Welcome - Relay for Life Ahwatukee!

Relay For Life Ahwatukee is coming soon - the event is months away but the fun starts now!

Please contact Kathy McCulla, to get more information:
email: kathy.mcculla@cancer.org
Relay for Life

Cancer Information
American Cancer Society

Relay Beginnings
Relay For Life began in 1985 with Dr. Gordon Klatt, a Tacoma, Washington, surgeon and American Cancer Society volunteer. Dr. Klatt, now a Relay For Life legend, ran and walked 81 miles in 24 hours at a local track and raised more than $27,000 for the Society. From this beginning, Relay For Life became an American Cancer Society signature event raising more than $246 million in 2002 with more than 3,300 events in all 50 states and several countries!

Where the money goes...
Thousands of promising researchers have discovered many of cancer's secrets because of your contributions to the American Cancer Society. Of these scientists, 32 have been awarded the Nobel Prize. Their work has helped improve the treatment and quality of life for cancer patients.

We are winning
Sixty years ago, only one in five cancer patients survived. Today, more than half of the people with cancer will survive the disease. There are more than eight million Americans alive today who have a history of cancer. Relay For Life is just one way the American Cancer Society delivers this current, accurate message: with prevention and early detection-such as avoiding tobacco and sun exposure, choosing low-fat diets and exercise, and obtaining appropriate cancer screenings-we can save lives!!!


Why is it overnight?
Relay For Life is a team event to fight cancer, an overnight celebration of life, benefiting the American Cancer Society.
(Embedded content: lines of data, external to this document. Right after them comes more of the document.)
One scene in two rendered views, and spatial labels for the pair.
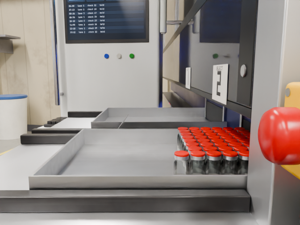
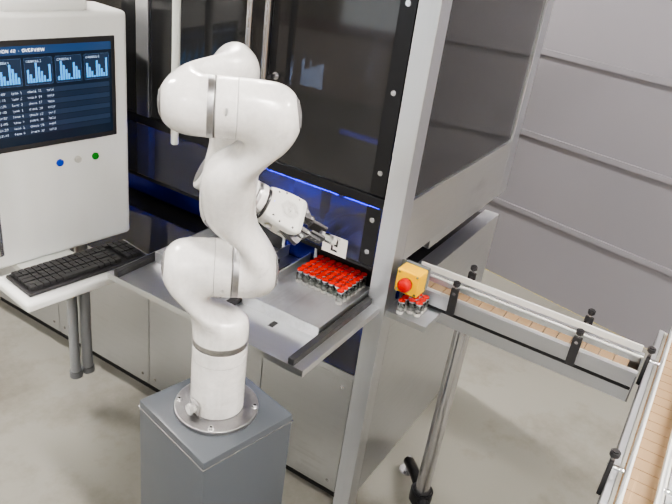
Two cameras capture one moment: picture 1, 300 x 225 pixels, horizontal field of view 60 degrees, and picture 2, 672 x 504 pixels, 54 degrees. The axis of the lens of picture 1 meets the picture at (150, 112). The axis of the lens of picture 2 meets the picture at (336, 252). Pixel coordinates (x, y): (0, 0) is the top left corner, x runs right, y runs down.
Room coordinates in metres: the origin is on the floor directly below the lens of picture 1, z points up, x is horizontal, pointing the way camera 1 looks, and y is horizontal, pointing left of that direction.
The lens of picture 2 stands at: (-0.43, 1.42, 1.89)
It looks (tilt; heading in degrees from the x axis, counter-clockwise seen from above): 27 degrees down; 299
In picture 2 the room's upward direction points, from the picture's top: 8 degrees clockwise
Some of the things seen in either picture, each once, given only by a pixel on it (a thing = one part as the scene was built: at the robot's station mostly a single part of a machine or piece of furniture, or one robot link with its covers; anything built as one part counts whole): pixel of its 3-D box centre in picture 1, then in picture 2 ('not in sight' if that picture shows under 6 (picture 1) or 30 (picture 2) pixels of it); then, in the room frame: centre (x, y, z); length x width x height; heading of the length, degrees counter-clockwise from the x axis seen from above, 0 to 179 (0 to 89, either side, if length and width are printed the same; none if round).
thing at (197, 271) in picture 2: not in sight; (207, 292); (0.36, 0.52, 1.16); 0.19 x 0.12 x 0.24; 40
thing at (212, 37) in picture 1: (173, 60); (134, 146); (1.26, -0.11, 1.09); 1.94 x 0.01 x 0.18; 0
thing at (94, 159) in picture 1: (164, 155); (313, 291); (0.43, -0.02, 0.90); 0.34 x 0.26 x 0.04; 90
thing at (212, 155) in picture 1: (202, 151); (325, 281); (0.43, -0.09, 0.90); 0.18 x 0.02 x 0.05; 0
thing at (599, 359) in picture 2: not in sight; (517, 318); (-0.11, -0.29, 0.92); 0.69 x 0.15 x 0.16; 0
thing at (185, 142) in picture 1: (189, 151); (321, 284); (0.43, -0.07, 0.90); 0.18 x 0.02 x 0.05; 0
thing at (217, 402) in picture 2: not in sight; (218, 374); (0.33, 0.50, 0.95); 0.19 x 0.19 x 0.18
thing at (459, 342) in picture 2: not in sight; (440, 419); (0.04, -0.29, 0.46); 0.09 x 0.09 x 0.77; 0
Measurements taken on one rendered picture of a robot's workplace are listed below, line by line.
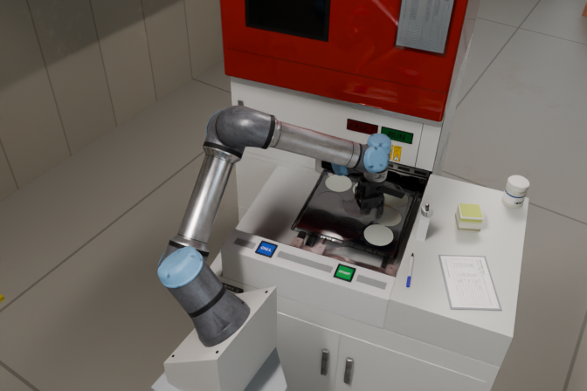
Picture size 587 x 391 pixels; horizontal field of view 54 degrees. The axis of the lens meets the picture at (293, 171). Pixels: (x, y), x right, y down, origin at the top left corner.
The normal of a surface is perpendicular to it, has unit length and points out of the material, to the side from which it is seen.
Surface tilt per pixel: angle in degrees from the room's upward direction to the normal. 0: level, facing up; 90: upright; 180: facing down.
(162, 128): 0
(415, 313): 90
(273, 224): 0
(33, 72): 90
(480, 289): 0
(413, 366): 90
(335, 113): 90
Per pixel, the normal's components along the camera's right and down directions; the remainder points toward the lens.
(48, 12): 0.84, 0.35
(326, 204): 0.02, -0.77
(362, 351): -0.36, 0.58
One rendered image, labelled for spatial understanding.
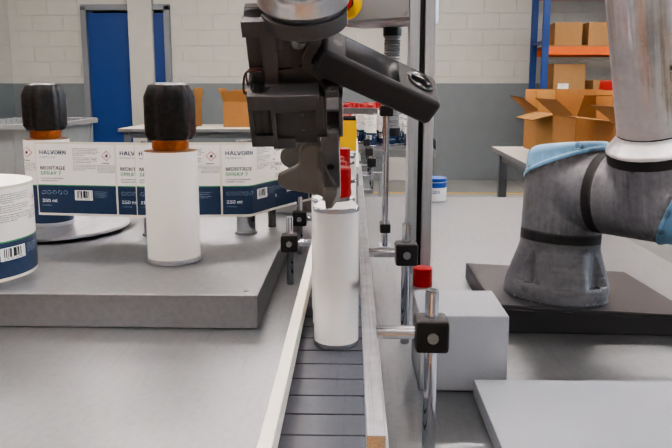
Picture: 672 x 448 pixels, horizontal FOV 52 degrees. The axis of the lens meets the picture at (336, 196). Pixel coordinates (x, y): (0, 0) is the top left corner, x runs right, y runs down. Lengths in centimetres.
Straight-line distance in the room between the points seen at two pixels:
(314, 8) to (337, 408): 36
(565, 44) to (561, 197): 728
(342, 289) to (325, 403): 15
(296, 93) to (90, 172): 90
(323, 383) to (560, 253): 45
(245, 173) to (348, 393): 75
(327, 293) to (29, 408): 34
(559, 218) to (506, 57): 789
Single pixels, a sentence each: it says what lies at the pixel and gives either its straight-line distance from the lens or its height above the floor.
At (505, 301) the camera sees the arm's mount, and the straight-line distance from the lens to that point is 103.
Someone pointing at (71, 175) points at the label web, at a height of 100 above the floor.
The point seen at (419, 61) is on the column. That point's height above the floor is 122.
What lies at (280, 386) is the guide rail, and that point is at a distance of 63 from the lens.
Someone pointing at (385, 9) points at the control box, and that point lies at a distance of 128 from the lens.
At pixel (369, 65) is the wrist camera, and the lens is 59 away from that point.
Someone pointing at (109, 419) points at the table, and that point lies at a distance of 80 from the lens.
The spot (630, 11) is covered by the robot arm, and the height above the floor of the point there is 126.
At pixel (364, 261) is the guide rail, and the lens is 85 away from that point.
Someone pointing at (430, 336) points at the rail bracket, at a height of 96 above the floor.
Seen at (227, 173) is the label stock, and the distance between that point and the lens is 137.
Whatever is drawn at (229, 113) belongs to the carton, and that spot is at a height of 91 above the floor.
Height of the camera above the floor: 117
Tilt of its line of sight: 9 degrees down
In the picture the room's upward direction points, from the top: straight up
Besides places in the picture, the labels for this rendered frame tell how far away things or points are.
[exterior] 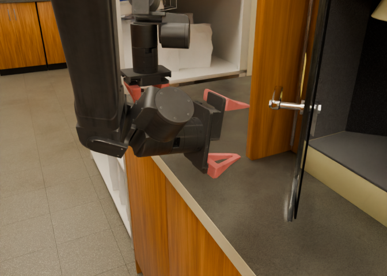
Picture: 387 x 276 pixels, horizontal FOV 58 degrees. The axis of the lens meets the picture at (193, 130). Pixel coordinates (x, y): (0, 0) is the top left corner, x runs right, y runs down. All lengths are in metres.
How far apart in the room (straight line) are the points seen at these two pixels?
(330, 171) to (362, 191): 0.09
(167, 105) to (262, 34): 0.41
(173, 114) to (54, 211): 2.00
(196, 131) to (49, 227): 1.83
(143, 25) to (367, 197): 0.58
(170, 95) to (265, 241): 0.36
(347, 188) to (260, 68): 0.33
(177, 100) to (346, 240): 0.44
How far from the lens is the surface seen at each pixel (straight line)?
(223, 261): 0.82
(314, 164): 0.90
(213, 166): 0.60
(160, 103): 0.46
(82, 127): 0.49
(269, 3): 0.82
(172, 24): 0.76
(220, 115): 0.56
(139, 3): 0.76
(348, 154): 0.88
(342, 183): 0.85
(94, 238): 2.15
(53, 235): 2.25
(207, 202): 0.78
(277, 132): 0.95
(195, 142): 0.55
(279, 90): 0.64
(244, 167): 0.91
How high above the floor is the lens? 1.41
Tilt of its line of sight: 26 degrees down
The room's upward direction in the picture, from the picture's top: straight up
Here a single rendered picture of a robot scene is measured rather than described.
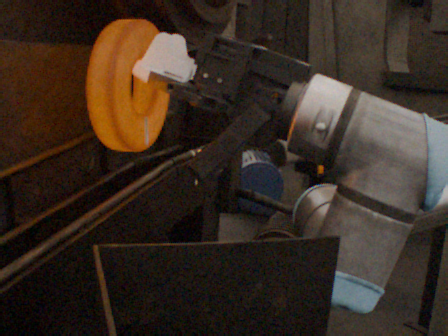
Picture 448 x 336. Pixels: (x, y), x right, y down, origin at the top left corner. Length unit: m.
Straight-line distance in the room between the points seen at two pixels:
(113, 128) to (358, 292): 0.31
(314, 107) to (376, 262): 0.17
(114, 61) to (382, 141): 0.29
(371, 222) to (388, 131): 0.09
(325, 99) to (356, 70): 2.94
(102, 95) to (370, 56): 2.97
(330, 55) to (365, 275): 3.02
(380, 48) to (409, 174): 2.92
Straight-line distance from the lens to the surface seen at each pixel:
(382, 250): 0.54
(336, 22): 3.53
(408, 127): 0.53
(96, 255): 0.37
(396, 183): 0.52
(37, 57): 0.62
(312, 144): 0.53
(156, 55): 0.60
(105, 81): 0.56
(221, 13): 0.85
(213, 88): 0.56
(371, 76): 3.44
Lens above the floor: 0.86
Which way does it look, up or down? 11 degrees down
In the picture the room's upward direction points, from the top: 3 degrees clockwise
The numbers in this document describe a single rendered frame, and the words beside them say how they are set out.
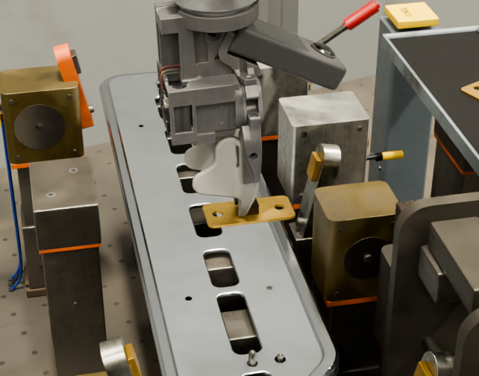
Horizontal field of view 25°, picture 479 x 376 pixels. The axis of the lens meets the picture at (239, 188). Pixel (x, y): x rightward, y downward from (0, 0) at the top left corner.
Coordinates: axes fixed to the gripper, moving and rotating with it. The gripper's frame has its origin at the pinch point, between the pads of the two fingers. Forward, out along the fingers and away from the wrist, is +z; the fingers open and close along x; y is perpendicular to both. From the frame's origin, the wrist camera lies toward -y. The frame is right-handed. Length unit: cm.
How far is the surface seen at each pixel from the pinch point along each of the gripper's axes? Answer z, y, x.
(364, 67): 95, -79, -204
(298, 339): 21.1, -5.6, -2.6
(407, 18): 6, -33, -47
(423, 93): 5.8, -27.1, -25.3
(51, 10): 62, 14, -196
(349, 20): 11, -28, -58
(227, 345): 20.9, 2.0, -3.3
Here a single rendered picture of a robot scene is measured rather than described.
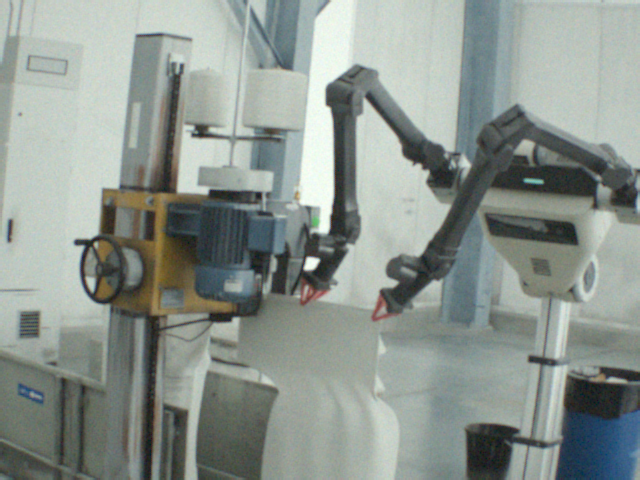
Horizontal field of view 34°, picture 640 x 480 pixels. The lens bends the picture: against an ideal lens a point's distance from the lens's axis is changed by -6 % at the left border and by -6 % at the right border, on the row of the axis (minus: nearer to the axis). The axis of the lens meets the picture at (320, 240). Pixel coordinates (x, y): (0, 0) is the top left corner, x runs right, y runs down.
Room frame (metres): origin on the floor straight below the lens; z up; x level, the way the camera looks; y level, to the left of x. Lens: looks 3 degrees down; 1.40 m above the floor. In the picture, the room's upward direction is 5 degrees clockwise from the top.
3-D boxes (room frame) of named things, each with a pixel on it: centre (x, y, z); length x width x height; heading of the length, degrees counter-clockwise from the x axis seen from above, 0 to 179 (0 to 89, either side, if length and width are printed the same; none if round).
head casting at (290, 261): (3.28, 0.23, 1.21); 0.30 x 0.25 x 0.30; 52
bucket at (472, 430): (5.34, -0.95, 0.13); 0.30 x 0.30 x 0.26
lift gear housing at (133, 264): (2.83, 0.50, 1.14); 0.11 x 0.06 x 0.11; 52
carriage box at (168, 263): (2.99, 0.41, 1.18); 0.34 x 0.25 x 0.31; 142
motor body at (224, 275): (2.82, 0.23, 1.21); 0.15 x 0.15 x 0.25
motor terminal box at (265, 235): (2.80, 0.13, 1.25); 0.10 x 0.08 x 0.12; 167
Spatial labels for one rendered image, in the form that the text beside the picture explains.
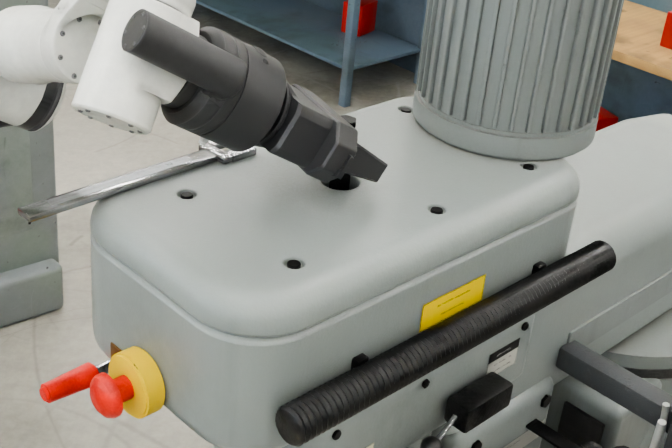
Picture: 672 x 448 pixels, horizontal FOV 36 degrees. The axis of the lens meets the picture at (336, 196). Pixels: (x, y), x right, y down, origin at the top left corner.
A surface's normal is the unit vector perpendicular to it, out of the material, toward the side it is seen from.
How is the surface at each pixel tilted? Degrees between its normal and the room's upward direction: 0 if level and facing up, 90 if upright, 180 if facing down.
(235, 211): 0
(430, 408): 90
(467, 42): 90
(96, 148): 0
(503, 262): 90
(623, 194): 0
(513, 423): 90
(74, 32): 73
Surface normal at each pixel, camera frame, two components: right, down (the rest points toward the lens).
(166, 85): 0.62, 0.10
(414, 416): 0.69, 0.39
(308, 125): 0.46, 0.45
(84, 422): 0.09, -0.88
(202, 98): -0.23, 0.17
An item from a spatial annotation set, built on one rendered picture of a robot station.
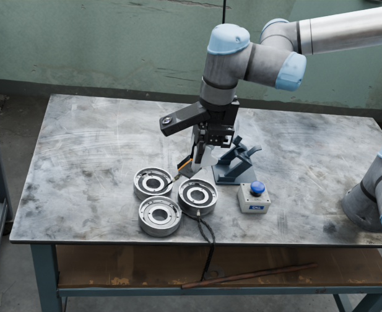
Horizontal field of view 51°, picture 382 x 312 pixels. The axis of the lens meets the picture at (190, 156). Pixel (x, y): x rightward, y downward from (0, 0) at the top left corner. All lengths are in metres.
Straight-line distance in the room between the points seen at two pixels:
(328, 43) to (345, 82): 2.16
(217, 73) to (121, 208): 0.44
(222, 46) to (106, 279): 0.74
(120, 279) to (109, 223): 0.25
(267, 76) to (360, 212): 0.55
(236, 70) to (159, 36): 1.79
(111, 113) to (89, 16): 1.26
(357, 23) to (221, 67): 0.29
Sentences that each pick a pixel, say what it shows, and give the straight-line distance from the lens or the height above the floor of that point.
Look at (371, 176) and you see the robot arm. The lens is 1.16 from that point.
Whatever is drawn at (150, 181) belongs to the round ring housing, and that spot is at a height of 0.82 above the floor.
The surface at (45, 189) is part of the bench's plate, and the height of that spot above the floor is 0.80.
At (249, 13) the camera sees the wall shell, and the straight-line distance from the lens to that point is 2.59.
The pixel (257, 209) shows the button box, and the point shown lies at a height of 0.82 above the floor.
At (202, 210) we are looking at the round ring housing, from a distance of 1.03.
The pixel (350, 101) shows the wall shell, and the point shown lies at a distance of 3.19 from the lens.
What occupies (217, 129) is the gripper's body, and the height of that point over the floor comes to 1.07.
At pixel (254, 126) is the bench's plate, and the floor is 0.80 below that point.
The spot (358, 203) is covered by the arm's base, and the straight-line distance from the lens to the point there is 1.20.
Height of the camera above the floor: 1.59
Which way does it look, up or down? 41 degrees down
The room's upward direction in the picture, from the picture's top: 12 degrees clockwise
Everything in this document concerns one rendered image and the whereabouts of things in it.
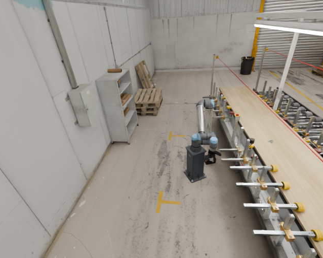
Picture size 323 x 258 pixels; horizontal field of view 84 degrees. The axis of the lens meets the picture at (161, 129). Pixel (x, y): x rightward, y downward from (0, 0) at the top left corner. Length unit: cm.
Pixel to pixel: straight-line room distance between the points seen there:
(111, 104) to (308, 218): 344
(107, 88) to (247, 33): 763
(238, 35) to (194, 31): 201
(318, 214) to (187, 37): 862
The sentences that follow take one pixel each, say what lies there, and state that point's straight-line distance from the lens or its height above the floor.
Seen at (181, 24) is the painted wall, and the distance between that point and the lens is 964.
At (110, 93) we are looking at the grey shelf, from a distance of 383.
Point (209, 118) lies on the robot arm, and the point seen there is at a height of 118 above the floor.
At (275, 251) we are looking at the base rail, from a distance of 217.
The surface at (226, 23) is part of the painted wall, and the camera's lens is 977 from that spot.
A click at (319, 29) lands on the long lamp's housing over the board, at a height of 234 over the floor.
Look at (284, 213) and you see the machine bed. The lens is 241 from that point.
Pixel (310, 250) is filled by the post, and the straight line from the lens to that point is 174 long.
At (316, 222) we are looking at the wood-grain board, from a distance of 223.
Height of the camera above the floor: 252
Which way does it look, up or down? 32 degrees down
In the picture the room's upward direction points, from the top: 5 degrees counter-clockwise
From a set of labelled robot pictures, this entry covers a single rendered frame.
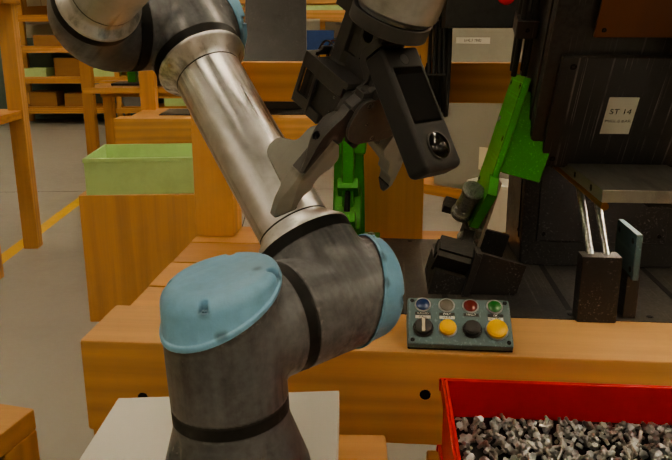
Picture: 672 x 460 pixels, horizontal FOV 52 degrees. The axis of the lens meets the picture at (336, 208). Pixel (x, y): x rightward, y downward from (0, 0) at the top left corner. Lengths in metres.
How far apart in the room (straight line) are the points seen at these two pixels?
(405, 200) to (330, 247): 0.85
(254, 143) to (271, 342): 0.25
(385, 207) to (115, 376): 0.73
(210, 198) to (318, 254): 0.92
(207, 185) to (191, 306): 0.99
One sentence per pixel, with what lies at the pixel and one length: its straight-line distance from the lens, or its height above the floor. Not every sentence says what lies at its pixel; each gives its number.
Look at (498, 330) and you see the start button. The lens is 1.02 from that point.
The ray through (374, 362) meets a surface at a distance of 1.02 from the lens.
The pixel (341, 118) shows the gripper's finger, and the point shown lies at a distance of 0.60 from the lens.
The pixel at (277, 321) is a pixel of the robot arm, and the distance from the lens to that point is 0.65.
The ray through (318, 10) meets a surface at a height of 1.57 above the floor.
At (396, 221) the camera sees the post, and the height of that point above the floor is 0.93.
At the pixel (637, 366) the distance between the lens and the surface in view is 1.07.
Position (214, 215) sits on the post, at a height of 0.93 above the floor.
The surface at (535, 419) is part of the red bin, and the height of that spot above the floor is 0.87.
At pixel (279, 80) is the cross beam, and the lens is 1.63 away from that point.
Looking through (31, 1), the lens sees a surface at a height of 1.79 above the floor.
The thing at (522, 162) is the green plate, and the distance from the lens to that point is 1.19.
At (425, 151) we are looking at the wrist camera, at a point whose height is 1.25.
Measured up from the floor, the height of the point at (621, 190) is 1.13.
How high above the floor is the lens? 1.34
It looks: 14 degrees down
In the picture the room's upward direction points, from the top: straight up
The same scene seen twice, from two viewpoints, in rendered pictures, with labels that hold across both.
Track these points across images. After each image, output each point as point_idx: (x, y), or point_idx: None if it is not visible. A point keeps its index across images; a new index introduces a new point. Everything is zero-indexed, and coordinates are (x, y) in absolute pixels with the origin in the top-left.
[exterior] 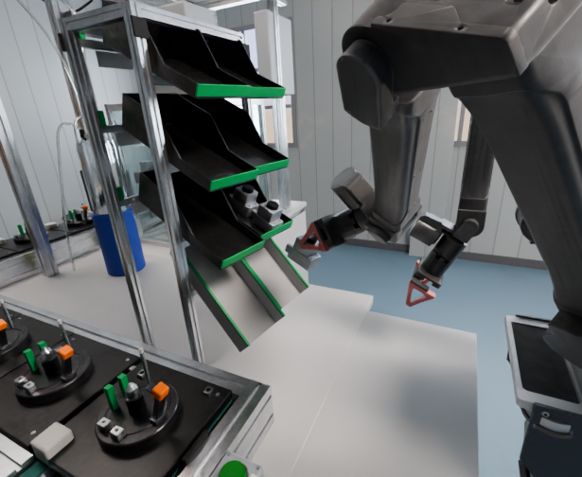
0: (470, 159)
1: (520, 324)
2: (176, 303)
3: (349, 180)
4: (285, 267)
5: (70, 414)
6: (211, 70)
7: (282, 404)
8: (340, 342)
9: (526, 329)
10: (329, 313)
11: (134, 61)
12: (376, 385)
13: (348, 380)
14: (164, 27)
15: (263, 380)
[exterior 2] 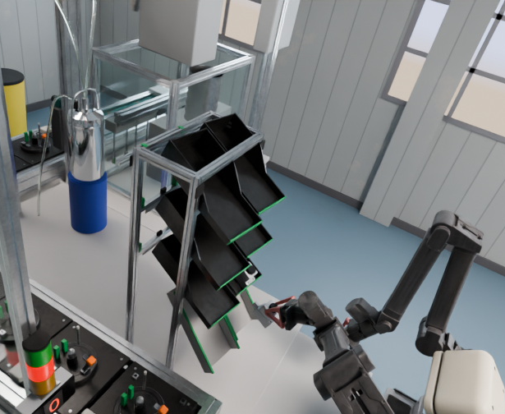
0: (400, 288)
1: (393, 397)
2: (141, 284)
3: (311, 308)
4: (245, 298)
5: (90, 400)
6: (235, 191)
7: (224, 407)
8: (272, 359)
9: (395, 402)
10: (268, 328)
11: (188, 207)
12: (290, 404)
13: (272, 396)
14: (204, 138)
15: (212, 384)
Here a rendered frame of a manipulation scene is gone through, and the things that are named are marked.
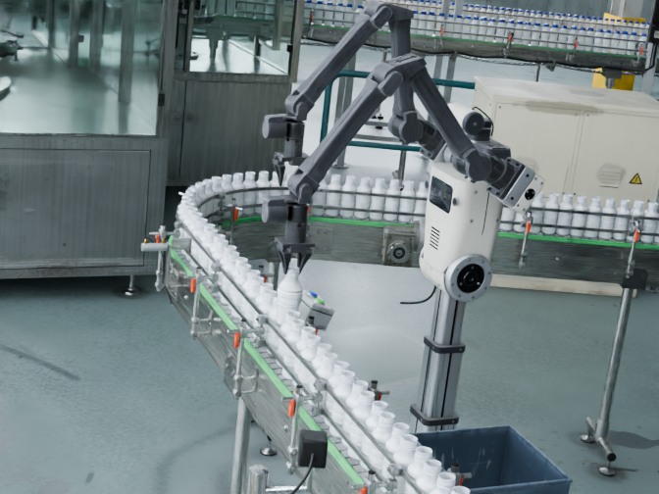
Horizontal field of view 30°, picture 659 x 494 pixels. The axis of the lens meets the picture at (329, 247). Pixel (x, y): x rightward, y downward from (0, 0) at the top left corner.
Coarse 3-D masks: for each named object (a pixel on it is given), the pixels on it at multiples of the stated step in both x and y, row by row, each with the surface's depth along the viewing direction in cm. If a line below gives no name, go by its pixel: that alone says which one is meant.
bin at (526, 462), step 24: (432, 432) 327; (456, 432) 330; (480, 432) 333; (504, 432) 336; (432, 456) 329; (456, 456) 332; (480, 456) 335; (504, 456) 338; (528, 456) 327; (480, 480) 338; (504, 480) 339; (528, 480) 328; (552, 480) 307
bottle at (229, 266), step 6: (228, 252) 385; (234, 252) 386; (228, 258) 384; (234, 258) 384; (228, 264) 384; (234, 264) 384; (228, 270) 383; (222, 282) 387; (228, 282) 385; (222, 288) 387; (228, 288) 385; (228, 294) 386; (222, 300) 387
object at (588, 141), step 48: (480, 96) 753; (528, 96) 718; (576, 96) 737; (624, 96) 756; (528, 144) 725; (576, 144) 727; (624, 144) 729; (576, 192) 736; (624, 192) 738; (528, 288) 754; (576, 288) 756
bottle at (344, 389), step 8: (344, 376) 302; (352, 376) 302; (344, 384) 302; (352, 384) 303; (336, 392) 303; (344, 392) 302; (344, 400) 302; (336, 408) 304; (336, 416) 304; (336, 432) 305
Over the 17 years since the American Cancer Society Relay For Life's first lap was walked, volunteers and participants have recognized a special bond that occurs when friends and neighbors spend time together joined toward completing a common objective. Also, it is a symbolic demonstration that cancer doesn't sleep; cancer affect lives around the clock. So, Relay For Life participants pledge to give one night.

What place do cancer survivors have at Relay For Life?
They have the place of honor as the special guests of the event. Besides being involved in teams, which many are, survivors are invited through recruitment and through team association to walk the first lap as a sign of their victory. They are also treated to a special reception to give them and their caregivers a chance to really absorb their moment of honor and victory.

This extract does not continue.